Leadbeater surrendered to special agents of the FBI this morning and was to appear this afternoon before U.S. Magistrate Judge Ann Marie Donio in Camden federal court, reports say.
According to the indictment, unsealed today:
Leadbeater and his co-conspirators are alleged to have located for purchase ocean town condominiums overbuilt by financially distressed developers in Wildwood and Wildwood Crest, and recruited straw buyers, including Cardillo, to purchase those properties.
The indictment says the straw buyers allegedly had good credit scores, but lacked the financial resources to qualify for the mortgage loans.
The conspirators, the indictment says, created false documents such as fake employment records, W-2 forms and investment statements to make the straw buyers appear more credit-worthy than they actually were in order to induce the lenders to make the loans.
To prepare the straw buyers’ false loan applications, Leadbeater and his conspirators allegedly caused fraudulent mortgage loan applications in the name of the straw buyers, including the supporting documents, to be submitted to mortgage brokers that the brokers knew were false, attributing to the straw buyers inflated income and assets, according to the indictment.

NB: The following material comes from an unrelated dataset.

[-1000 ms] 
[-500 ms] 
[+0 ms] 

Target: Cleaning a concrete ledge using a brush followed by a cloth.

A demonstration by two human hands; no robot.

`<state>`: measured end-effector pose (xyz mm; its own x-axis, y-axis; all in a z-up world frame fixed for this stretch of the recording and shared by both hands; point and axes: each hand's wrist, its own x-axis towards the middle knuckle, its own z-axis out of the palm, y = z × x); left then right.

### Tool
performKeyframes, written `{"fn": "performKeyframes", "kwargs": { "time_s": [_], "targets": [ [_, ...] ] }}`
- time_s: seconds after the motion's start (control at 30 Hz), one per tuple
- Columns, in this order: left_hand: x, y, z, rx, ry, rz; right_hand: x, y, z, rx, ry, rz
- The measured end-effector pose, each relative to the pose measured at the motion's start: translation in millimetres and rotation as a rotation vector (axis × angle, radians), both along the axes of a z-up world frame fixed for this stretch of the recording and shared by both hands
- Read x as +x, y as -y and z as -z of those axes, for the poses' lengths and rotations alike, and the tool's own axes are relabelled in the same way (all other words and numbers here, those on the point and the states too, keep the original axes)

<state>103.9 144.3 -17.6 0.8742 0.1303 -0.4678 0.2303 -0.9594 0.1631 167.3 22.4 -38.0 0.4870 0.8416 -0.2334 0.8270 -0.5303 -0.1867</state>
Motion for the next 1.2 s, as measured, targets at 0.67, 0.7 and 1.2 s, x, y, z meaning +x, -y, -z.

Once the loans were approved and the mortgage lenders sent the loan proceeds in connection with real estate closings on the properties, Leadbeater and his conspirators took a portion of the proceeds, having funds wired or checks deposited into various accounts they controlled, the indictment says.
They also allegedly distributed a portion of the proceeds to the other members of the conspiracy for their respective roles, reports say.
Some previously charged co-conspirators have already pleaded guilty in connection with the scheme.
The wire fraud conspiracy charge carries a maximum potential penalty of 30 years in prison and a $1 million fine and the money laundering conspiracy charge carries a maximum potential penalty of 10 years in prison and a $250,000 fine, the U.S. Attorney’s Office says.
Fishman says special agents of the FBI, under the direction of Acting Special Agent in Charge David Velazquez in Newark, and special agents from IRS-Criminal Investigation, under the direction of Acting Special Agent in Charge Shantelle P. Kitchen in Newark, were responsible for the investigation leading to today’s charges.
Though not specifically mentioned in the indictment, there are posts listed as far back as 2009 on a local website and chat board that took Leadbeater to task for a company he is believed to have run, called Lead 1 Investments. It is not known whether these posts led to the investigation.
One of the posts, dated Oct. 31, 2009, accuses the board vice-president of dealings that helped him “make money off innocent investors.”
“Yup, Leadbeater keeps bringing up Santos’ job for the freeholders but won’t discuss his own job as CEO of Lead 1 Investments,” the post reads. “Leadbeater made money off of innocent investors by pitiching (sic) a get-rich scheme based on flippng (sic) real estate. He called it a ‘game’ and ‘trick’ to make easy money. The statements on his website are exaggerated sales pitches that sound fraudulent. Yet silence from Mr. Leadbeater on this. Not once does he mention Lead 1 Investments in his ads or on this site. Not once does he mention Lead 1’s failure. Not once does he mention how many people lost money. Not once does Leadbeater mention how much he pocketed as CEO.”
Kearny Mayor Alberto G. Santos, who ran several times against Leadbeater for mayor, and who served on the council with him in 1999, says the charges against his former colleague and opponent “surprised” him.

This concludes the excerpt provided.